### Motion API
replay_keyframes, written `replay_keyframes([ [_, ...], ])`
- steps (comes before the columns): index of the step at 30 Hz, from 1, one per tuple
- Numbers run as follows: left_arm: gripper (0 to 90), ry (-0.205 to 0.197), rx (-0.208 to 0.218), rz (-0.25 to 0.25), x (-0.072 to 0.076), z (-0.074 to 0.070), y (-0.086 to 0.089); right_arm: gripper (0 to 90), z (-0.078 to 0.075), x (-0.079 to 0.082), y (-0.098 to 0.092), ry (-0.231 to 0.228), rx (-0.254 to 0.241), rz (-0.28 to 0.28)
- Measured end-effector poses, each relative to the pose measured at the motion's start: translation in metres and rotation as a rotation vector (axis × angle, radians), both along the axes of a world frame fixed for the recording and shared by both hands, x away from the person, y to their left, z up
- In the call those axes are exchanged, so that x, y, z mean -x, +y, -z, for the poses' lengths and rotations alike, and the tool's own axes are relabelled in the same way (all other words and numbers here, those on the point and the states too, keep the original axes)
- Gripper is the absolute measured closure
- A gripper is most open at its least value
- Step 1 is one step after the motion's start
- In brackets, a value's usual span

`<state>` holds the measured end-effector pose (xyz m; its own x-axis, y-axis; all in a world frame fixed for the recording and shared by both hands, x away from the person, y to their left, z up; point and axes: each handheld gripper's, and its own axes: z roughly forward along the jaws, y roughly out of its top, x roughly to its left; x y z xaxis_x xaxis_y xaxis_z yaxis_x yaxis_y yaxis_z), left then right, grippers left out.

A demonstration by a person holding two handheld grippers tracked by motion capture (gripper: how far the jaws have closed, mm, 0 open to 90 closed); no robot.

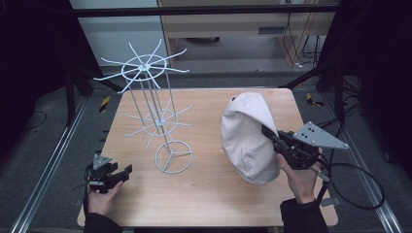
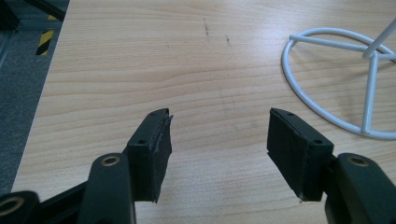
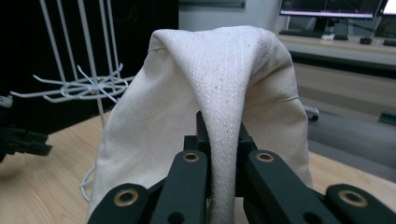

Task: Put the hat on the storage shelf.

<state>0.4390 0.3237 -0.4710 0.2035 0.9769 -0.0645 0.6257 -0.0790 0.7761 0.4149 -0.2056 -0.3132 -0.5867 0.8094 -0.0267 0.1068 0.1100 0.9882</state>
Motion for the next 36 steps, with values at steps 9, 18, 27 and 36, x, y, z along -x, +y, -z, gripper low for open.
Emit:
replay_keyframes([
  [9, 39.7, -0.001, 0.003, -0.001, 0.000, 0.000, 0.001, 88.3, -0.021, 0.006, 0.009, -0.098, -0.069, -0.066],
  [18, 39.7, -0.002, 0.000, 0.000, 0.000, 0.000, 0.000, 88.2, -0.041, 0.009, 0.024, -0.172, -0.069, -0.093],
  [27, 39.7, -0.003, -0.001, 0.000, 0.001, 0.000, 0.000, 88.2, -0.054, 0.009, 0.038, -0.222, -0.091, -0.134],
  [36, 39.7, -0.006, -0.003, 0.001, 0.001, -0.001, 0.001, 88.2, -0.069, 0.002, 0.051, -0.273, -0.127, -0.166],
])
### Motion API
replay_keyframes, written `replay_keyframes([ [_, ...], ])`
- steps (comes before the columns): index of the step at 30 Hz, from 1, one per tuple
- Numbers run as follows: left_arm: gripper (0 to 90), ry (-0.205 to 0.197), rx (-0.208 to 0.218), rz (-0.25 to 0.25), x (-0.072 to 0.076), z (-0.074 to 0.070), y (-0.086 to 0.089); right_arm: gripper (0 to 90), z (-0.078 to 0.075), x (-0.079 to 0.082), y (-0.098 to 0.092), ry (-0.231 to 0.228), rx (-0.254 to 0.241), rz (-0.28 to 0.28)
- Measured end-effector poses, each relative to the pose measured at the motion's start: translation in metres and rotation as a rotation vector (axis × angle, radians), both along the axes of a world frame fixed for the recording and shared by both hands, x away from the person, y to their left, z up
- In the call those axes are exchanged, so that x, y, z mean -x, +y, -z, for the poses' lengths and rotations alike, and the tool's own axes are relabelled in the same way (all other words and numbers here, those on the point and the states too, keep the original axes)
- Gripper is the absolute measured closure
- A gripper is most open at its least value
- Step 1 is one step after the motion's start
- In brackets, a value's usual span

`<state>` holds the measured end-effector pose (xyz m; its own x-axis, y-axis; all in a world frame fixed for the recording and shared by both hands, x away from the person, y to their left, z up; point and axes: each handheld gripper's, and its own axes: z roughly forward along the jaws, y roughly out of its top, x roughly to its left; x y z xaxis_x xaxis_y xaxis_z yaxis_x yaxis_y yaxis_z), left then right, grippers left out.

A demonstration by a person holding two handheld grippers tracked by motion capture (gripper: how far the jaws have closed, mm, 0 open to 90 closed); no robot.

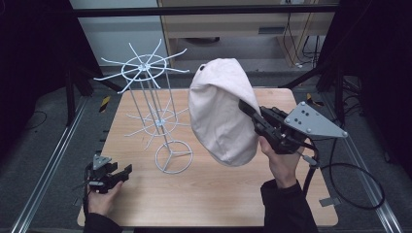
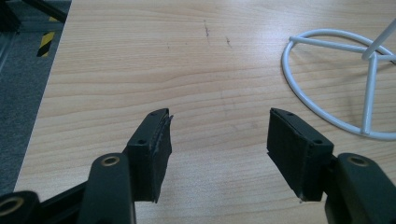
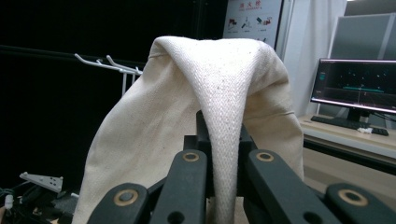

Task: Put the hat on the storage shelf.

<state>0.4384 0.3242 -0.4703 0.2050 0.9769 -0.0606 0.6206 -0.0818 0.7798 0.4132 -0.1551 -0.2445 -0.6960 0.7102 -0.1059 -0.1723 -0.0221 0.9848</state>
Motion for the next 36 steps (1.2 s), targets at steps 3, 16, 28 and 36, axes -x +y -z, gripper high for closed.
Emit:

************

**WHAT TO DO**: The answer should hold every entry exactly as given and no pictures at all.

**EXPECTED ANSWER**:
### Motion API
replay_keyframes, written `replay_keyframes([ [_, ...], ])`
- steps (comes before the columns): index of the step at 30 Hz, from 1, one per tuple
- Numbers run as follows: left_arm: gripper (0 to 90), ry (-0.205 to 0.197), rx (-0.208 to 0.218), rz (-0.25 to 0.25), x (-0.072 to 0.076), z (-0.074 to 0.070), y (-0.086 to 0.089); right_arm: gripper (0 to 90), z (-0.078 to 0.075), x (-0.079 to 0.082), y (-0.098 to 0.092), ry (-0.231 to 0.228), rx (-0.254 to 0.241), rz (-0.28 to 0.28)
- Measured end-effector poses, each relative to the pose measured at the motion's start: translation in metres and rotation as a rotation vector (axis × angle, radians), both along the axes of a world frame fixed for the recording and shared by both hands, x away from the person, y to their left, z up
- In the call those axes are exchanged, so that x, y, z mean -x, +y, -z, for the poses' lengths and rotations alike, and the tool's own axes are relabelled in the same way (all other words and numbers here, those on the point and the states too, keep the original axes)
- Gripper is the absolute measured closure
- A gripper is most open at its least value
- Step 1 is one step after the motion's start
- In brackets, a value's usual span

`<state>` holds the measured end-effector pose (xyz m; its own x-axis, y-axis; all in a world frame fixed for the recording and shared by both hands, x away from the person, y to their left, z up; point and axes: each handheld gripper's, and its own axes: z roughly forward along the jaws, y roughly out of its top, x roughly to its left; x y z xaxis_x xaxis_y xaxis_z yaxis_x yaxis_y yaxis_z), left then right, grippers left out.

A demonstration by a person holding two handheld grippers tracked by motion capture (gripper: how far the jaws have closed, mm, 0 open to 90 closed); no robot.


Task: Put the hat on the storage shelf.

<state>0.4390 0.3237 -0.4710 0.2035 0.9769 -0.0645 0.6257 -0.0790 0.7761 0.4149 -0.2056 -0.3132 -0.5867 0.8094 -0.0267 0.1068 0.1100 0.9882</state>
Motion for the next 36 steps, with values at steps 9, 18, 27 and 36, x, y, z along -x, +y, -z, gripper low for open.
Emit:
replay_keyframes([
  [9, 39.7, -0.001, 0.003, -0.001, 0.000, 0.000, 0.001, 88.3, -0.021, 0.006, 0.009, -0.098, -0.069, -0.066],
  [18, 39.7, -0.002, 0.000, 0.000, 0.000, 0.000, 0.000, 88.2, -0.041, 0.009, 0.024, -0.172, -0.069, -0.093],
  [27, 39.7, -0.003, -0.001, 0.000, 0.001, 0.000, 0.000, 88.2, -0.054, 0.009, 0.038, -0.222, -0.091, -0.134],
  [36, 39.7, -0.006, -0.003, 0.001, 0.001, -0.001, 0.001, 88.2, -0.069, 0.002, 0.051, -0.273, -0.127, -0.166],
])
### Motion API
replay_keyframes, written `replay_keyframes([ [_, ...], ])`
- steps (comes before the columns): index of the step at 30 Hz, from 1, one per tuple
- Numbers run as follows: left_arm: gripper (0 to 90), ry (-0.205 to 0.197), rx (-0.208 to 0.218), rz (-0.25 to 0.25), x (-0.072 to 0.076), z (-0.074 to 0.070), y (-0.086 to 0.089); right_arm: gripper (0 to 90), z (-0.078 to 0.075), x (-0.079 to 0.082), y (-0.098 to 0.092), ry (-0.231 to 0.228), rx (-0.254 to 0.241), rz (-0.28 to 0.28)
- Measured end-effector poses, each relative to the pose measured at the motion's start: translation in metres and rotation as a rotation vector (axis × angle, radians), both along the axes of a world frame fixed for the recording and shared by both hands, x away from the person, y to their left, z up
- In the call those axes are exchanged, so that x, y, z mean -x, +y, -z, for the poses' lengths and rotations alike, and the tool's own axes are relabelled in the same way (all other words and numbers here, those on the point and the states too, keep the original axes)
- Gripper is the absolute measured closure
- A gripper is most open at its least value
- Step 1 is one step after the motion's start
- In brackets, a value's usual span

`<state>` holds the measured end-effector pose (xyz m; its own x-axis, y-axis; all in a world frame fixed for the recording and shared by both hands, x away from the person, y to their left, z up; point and axes: each handheld gripper's, and its own axes: z roughly forward along the jaws, y roughly out of its top, x roughly to its left; x y z xaxis_x xaxis_y xaxis_z yaxis_x yaxis_y yaxis_z), left then right, grippers left out.

A demonstration by a person holding two handheld grippers tracked by motion capture (gripper: how far the jaws have closed, mm, 0 open to 90 closed); no robot.


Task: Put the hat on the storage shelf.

<state>0.4384 0.3242 -0.4703 0.2050 0.9769 -0.0606 0.6206 -0.0818 0.7798 0.4132 -0.1551 -0.2445 -0.6960 0.7102 -0.1059 -0.1723 -0.0221 0.9848</state>
Motion for the next 36 steps (1.2 s), targets at steps 3, 16, 28 and 36, axes -x +y -z, gripper high for closed.
Emit:

The output requires no further additions.